### Goal of the exercise
Quote the listing below in full and exactly as written, but omit every picture.

━━━ Information provided ━━━

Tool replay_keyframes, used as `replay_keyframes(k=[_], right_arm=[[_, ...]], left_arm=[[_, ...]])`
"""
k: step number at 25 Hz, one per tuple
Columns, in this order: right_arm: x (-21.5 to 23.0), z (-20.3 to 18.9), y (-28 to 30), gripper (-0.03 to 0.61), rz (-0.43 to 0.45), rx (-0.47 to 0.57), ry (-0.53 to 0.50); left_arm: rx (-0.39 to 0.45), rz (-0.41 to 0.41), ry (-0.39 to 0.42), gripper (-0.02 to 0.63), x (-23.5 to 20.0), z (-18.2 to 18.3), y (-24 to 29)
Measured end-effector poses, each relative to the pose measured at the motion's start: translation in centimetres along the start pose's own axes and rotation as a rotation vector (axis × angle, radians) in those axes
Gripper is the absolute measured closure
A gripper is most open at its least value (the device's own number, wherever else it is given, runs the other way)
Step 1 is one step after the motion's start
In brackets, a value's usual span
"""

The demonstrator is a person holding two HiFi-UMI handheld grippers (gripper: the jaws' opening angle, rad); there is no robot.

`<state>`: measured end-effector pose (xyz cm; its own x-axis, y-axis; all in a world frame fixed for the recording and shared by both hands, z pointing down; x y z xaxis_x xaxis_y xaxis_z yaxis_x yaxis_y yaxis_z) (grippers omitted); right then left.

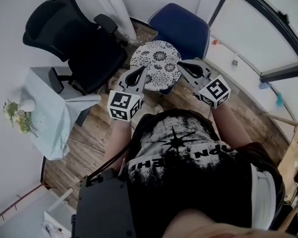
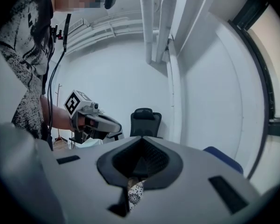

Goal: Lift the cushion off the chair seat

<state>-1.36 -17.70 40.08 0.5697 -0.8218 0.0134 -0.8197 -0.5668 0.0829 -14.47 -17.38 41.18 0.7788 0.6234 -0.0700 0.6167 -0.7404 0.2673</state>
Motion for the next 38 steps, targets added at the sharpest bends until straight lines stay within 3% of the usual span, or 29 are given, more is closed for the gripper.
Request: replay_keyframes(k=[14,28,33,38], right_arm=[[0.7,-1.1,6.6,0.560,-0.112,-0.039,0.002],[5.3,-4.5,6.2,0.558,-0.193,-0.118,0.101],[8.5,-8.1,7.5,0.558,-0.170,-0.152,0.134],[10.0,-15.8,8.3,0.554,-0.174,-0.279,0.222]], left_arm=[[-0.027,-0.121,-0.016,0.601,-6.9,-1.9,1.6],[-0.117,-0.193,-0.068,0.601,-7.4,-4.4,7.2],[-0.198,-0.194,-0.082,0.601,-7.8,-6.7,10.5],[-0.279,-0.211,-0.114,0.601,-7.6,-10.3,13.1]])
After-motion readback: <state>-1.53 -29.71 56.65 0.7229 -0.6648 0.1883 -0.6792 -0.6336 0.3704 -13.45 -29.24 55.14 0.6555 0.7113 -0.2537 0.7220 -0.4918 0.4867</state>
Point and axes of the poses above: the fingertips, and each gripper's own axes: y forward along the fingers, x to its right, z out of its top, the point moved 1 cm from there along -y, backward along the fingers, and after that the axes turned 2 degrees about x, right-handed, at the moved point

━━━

### Response
Tool replay_keyframes, used as `replay_keyframes(k=[_], right_arm=[[_, ...]], left_arm=[[_, ...]])`
"""
k: step number at 25 Hz, one per tuple
Columns, in this order: right_arm: x (-21.5 to 23.0), z (-20.3 to 18.9), y (-28 to 30), gripper (-0.03 to 0.61), rz (-0.43 to 0.45), rx (-0.47 to 0.57), ry (-0.53 to 0.50); left_arm: rx (-0.39 to 0.45), rz (-0.41 to 0.41), ry (-0.39 to 0.42), gripper (-0.02 to 0.63), x (-23.5 to 20.0), z (-18.2 to 18.3), y (-24 to 29)
Measured end-effector poses, each relative to the pose measured at the motion's start: translation in centimetres along the start pose's own axes and rotation as a rotation vector (axis × angle, radians) in those axes
Gripper is the absolute measured closure
A gripper is most open at its least value (the device's own number, wherever else it is given, runs the other way)
Step 1 is one step after the motion's start
In brackets, a value's usual span
"""

The demonstrator is a person holding two HiFi-UMI handheld grippers (gripper: the jaws' opening angle, rad); there is no robot.

`<state>`: measured end-effector pose (xyz cm; its own x-axis, y-axis; all in a world frame fixed for the recording and shared by both hands, z pointing down; x y z xaxis_x xaxis_y xaxis_z yaxis_x yaxis_y yaxis_z) (grippers omitted); right then left.


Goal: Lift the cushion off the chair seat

<state>-1.36 -17.70 40.08 0.5697 -0.8218 0.0134 -0.8197 -0.5668 0.0829 -14.47 -17.38 41.18 0.7788 0.6234 -0.0700 0.6167 -0.7404 0.2673</state>
Motion for the next 38 steps, targets added at the sharpest bends until straight lines stay within 3% of the usual span, or 29 are given, more is closed for the gripper.
Request: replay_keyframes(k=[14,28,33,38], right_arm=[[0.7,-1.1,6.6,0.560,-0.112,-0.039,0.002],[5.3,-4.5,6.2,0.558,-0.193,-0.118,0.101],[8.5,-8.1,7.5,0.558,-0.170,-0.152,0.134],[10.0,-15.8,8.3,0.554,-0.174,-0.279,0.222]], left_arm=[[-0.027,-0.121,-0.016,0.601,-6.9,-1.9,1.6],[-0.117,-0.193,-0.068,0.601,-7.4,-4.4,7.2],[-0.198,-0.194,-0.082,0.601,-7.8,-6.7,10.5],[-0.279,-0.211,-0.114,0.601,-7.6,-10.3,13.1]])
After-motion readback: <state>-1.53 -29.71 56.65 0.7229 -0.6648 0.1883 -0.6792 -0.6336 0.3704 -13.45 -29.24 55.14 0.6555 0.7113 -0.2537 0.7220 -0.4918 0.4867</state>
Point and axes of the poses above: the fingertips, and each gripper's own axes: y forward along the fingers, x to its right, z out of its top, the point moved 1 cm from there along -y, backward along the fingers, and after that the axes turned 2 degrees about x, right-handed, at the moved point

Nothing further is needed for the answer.